One is aware now how modular were her former box construction units but whereas they retained their singularity within the wall scheme, each of the new works is to be appreciated as an entire free standing, non-rearrangable ensemble. The basic elements of the largest wall involve repeated variations of simple geometric forms. Some boxes are open, most are packed close in layers with quarter circles, squares, cylinders on end and turned across the spaces. The junctions of the arcing circles particularly recall the geometrics of an earlier era—the configurations of Tauber Arp and the Delaunays. But just as Nevelson’s previous wood sculptures depended entirely on the pioneering efforts of Schwitters and his Merzhaus without dampening any international enthusiasm, this recent coincidence in resemblance too will pass without lessening her stature. Her passage from the found and assembled to the precise, reflecting the change of dominant modes in American painting, parallels Schwitters’ move in 1923–4 from Dada inspired rubbish to the severity of De Stijl and the Bauhaus.
Stacked four units high, the six columns step back and forward raised upon a continuous base. The piece reads as a jagged facade or as a secret corner. The parts are staggered back just off symmetry, and the interacting arrangements of compositions across box units exemplify Nevelson’s new interest in less static, isolated, and repetitive rhythms.
Though the backs of all the works are as fully articulated as the fronts there is little invitation offered or initiative rewarded in passing completely around them. They are frontal in the way her boxes are containers filled from back to front; backing her wood assemblages with mirrors, or opening the plastic ones does not permit them to become truly spatial. It is not their nature. They are in reality carved solids or side by side totemic images. Another five foot high construction composes black lucite with clear in a prismatic effect. This is as close to a fully three-dimensional quality as she may be able to achieve.

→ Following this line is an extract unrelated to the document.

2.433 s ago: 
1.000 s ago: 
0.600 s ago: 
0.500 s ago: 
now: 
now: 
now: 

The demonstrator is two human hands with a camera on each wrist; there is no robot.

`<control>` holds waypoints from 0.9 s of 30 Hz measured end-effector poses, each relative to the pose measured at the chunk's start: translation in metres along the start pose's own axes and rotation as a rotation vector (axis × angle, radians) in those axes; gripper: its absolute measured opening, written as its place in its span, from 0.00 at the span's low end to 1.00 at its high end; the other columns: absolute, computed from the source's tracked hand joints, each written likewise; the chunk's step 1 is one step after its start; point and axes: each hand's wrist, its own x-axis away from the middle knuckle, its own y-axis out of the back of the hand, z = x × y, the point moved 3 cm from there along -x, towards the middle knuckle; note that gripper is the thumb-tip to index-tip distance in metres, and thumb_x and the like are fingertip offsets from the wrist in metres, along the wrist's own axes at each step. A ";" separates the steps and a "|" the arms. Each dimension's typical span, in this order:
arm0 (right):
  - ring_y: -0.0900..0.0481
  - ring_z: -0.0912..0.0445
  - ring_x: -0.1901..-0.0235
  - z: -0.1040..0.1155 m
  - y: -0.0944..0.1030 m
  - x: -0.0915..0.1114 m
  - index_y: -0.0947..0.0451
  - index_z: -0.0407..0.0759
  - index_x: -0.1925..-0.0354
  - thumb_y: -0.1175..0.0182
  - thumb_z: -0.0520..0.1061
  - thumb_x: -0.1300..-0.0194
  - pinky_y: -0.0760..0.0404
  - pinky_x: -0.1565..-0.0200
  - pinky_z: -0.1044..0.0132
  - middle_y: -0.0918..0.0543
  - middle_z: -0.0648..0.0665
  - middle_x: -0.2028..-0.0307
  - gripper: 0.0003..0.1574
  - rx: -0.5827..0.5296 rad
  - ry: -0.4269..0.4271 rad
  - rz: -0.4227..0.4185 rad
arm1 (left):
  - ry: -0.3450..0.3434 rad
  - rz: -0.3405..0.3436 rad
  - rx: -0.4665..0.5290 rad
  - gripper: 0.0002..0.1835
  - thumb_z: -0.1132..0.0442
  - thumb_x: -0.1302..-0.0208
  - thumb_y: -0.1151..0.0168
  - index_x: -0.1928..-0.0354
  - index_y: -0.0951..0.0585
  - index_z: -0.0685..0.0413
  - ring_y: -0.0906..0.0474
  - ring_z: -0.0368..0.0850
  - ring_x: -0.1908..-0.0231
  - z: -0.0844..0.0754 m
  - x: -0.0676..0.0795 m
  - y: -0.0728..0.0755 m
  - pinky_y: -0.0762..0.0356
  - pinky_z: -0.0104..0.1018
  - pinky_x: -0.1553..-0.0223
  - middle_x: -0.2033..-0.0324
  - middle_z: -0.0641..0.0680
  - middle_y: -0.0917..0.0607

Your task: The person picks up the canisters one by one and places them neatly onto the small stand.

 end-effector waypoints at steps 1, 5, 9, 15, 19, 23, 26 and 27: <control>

Of the other maquettes, one is particularly arresting, resemblingmore the playful imagery of recent youthful British sculpture. An upraised ramp is packed with cylindrical barrels seemingly held from rolling off the, platform by several box forms. Never before in Nevelson’s work has the construction appeared so highly suspenseful and dependent on the counteraction of gravitational forces. One suspects the full sized version would be a remarkable structure.